Mind-to-Image: Projecting Visual Mental Imagination of the Brain from fMRI
Hugo Caselles-Dupré, Charles Mellerio, Paul Hérent, Alizée Lopez-Persem, Benoit Béranger, Mathieu Soularue, Pierre Fautrel, Gauthier Vernier, Matthieu Cord
TL;DR
This paper introduces Mind-to-Image, a pipeline to reconstruct visual imagery from fMRI data through two imagination modalities: weak imagination (memory-based recall) and strong imagination (pure imagination). A bespoke Surrealism dataset and a 6-hour fMRI collection underpin a modified MindEye-based model adapted to higher-dimensional brain signals, enabling reconstruction via a diffusion-based generator guided by CLIP embeddings.
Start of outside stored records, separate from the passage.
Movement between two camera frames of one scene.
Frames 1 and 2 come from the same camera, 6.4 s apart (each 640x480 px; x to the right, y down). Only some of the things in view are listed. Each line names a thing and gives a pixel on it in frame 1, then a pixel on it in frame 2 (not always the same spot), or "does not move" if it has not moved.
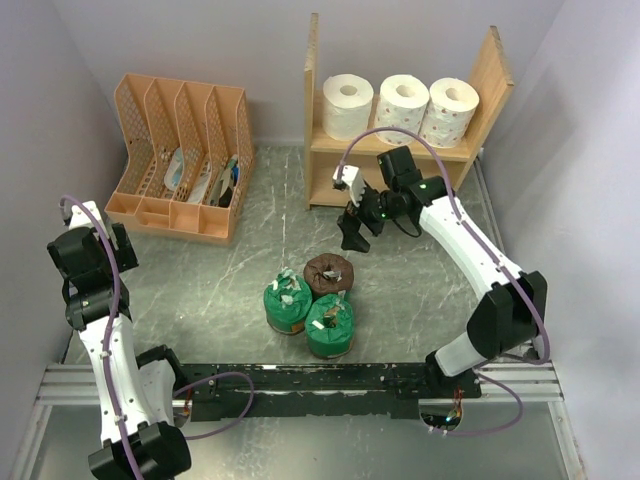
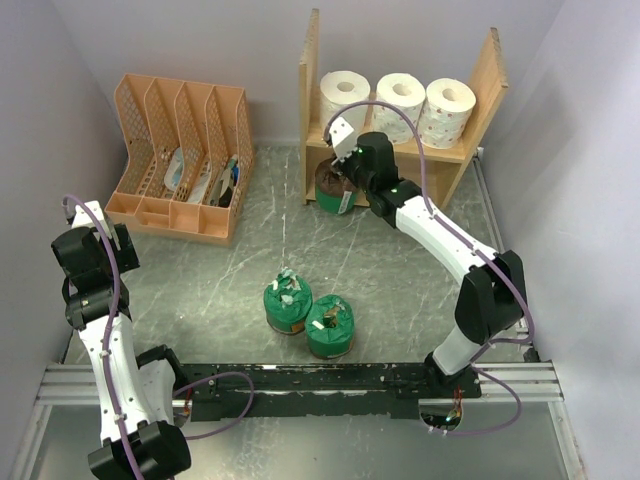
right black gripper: [349, 225] → [343, 166]
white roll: [402, 103] does not move
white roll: [346, 106] does not move
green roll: [330, 326] does not move
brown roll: [328, 274] → [335, 193]
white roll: [452, 103] does not move
The study demonstrates category-level reconstruction capabilities for imagined portraits and landscapes, and shows transfer-learning from weak to strong imagination with 88% category accuracy, while acknowledging limitations in content fidelity and dataset scale. The work highlights ethical considerations for mind-privacy and outlines future work, including richer datasets, improved evaluation methods, and potential EEG-based alternatives.
Abstract
The reconstruction of images observed by subjects from fMRI data collected during visual stimuli has made strong progress in the past decade, thanks to the availability of extensive fMRI datasets and advancements in generative models for image generation. However, the application of visual reconstruction has remained limited. Reconstructing visual imagination presents a greater challenge, with potentially revolutionary applications ranging from aiding individuals with disabilities to verifying witness accounts in court. The primary hurdles in this field are the absence of data collection protocols for visual imagery and the lack of datasets on the subject. Traditionally, fMRI-to-image relies on data collected from subjects exposed to visual stimuli, which poses issues for generating visual imagery based on the difference of brain activity between visual stimulation and visual imagery. For the first time, we have compiled a substantial dataset (around 6h of scans) on visual imagery along with a proposed data collection protocol. We then train a modified version of an fMRI-to-image model and demonstrate the feasibility of reconstructing images from two modes of imagination: from memory and from pure imagination. The resulting pipeline we call Mind-to-Image marks a step towards creating a technology that allow direct reconstruction of visual imagery.